# Try it:
The line containing "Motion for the" marks the end; return exactly every line from the start of the records up to and including it, but no pictures.

# Exercise materials:
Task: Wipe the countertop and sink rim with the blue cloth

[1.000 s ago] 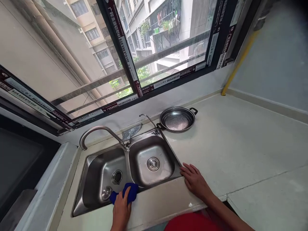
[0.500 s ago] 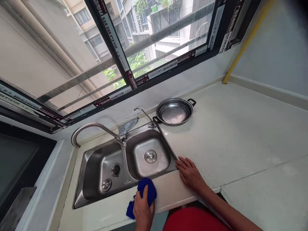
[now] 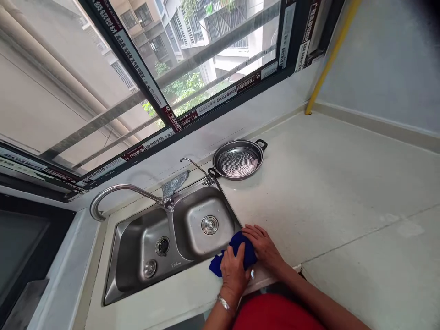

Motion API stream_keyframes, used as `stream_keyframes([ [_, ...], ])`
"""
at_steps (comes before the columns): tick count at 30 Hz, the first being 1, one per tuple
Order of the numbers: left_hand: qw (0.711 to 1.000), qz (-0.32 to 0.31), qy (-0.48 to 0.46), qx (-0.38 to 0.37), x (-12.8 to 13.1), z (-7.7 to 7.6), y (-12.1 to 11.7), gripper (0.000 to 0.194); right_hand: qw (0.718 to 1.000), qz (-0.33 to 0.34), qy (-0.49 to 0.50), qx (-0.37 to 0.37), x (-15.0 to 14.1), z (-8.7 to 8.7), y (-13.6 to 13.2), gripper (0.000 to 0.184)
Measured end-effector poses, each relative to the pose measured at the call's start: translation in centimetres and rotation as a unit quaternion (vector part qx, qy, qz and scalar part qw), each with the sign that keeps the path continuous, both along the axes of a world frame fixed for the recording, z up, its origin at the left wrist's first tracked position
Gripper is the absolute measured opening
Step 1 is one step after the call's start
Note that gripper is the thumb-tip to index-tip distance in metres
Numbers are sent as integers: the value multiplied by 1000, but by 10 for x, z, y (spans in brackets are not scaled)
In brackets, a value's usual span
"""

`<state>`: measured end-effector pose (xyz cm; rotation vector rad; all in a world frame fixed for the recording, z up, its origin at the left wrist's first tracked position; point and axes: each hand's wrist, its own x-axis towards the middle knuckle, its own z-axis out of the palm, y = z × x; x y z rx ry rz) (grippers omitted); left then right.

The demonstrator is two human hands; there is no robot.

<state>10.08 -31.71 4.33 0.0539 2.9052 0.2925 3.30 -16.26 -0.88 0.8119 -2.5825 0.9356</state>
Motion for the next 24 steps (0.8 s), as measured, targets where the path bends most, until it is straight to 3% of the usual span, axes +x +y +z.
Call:
stream_keyframes([
  [5,999,-51,13,2,28,0,-36,81,999,-8,-7,-38,0,1,-1,54],
  [8,1000,-14,4,-16,51,-4,-70,81,999,-10,-9,-47,0,0,-1,52],
  [14,973,203,70,-83,98,-5,-167,56,999,-12,-9,-41,1,-3,0,46],
  [19,922,354,69,-142,121,17,-246,54,1000,-17,-8,-24,2,-1,-1,40],
  [21,892,423,58,-150,118,27,-264,58,1000,-17,-6,-19,1,0,-1,40],
  [24,850,501,39,-157,104,35,-272,67,1000,-15,-2,-13,0,-1,-1,42],
])
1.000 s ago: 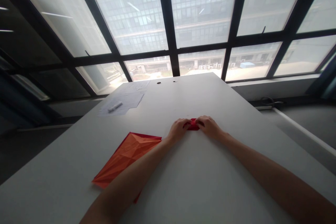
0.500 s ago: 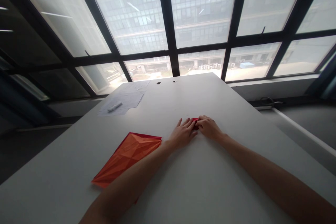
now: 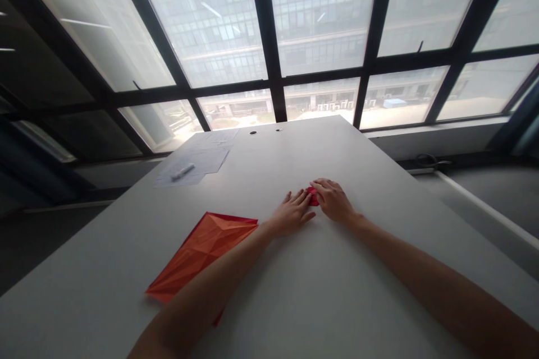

# Output of the exercise:
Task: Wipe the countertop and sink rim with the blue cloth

[1.000 s ago] 
[0.500 s ago] 
[now] 

Motion API stream_keyframes, used as `stream_keyframes([ [_, ...], ])`
"""
at_steps (comes before the columns): tick count at 30 Hz, the first being 1, one per tuple
Order of the numbers: left_hand: qw (0.711 to 1.000), qz (-0.32 to 0.31), qy (-0.48 to 0.46), qx (-0.38 to 0.37), x (-12.8 to 13.1), z (-7.7 to 7.6), y (-12.1 to 11.7), gripper (0.000 to 0.194); right_hand: qw (0.718 to 1.000), qz (-0.33 to 0.34), qy (-0.49 to 0.50), qx (-0.37 to 0.37), x (-15.0 to 14.1), z (-8.7 to 8.7), y (-13.6 to 13.2), gripper (0.000 to 0.184)
Measured end-effector poses, each relative to the pose measured at the call's start: translation in centimetres and rotation as a unit quaternion (vector part qx, qy, qz and scalar part qw), each with the sign that keeps the path continuous, both along the axes of a world frame fixed for the recording, z up, its origin at the left wrist's first tracked position
Gripper is the absolute measured opening
Step 1 is one step after the call's start
Note that gripper is the thumb-tip to index-tip distance in metres
Numbers are sent as integers: the value multiplied by 1000, but by 10 for x, z, y (spans in brackets are not scaled)
In brackets, a value's usual span
"""

`<state>`: measured end-effector pose (xyz cm; rotation vector rad; all in a world frame fixed for the recording, z up, its origin at the left wrist's first tracked position; point and axes: each hand's wrist, its own x-axis towards the middle knuckle, its own z-axis out of the palm, y = z × x; x y z rx ry rz) (grippers omitted); left then right.

The demonstrator is two human hands; there is no robot.

<state>10.08 -31.71 4.33 0.0539 2.9052 0.2925 3.30 -16.26 -0.88 0.8119 -2.5825 0.9356</state>
Motion for the next 24 steps (0.8 s), as measured, targets where the path bends most, until it is straight to 3% of the usual span, axes +x +y +z.

This answer is complete as it stands.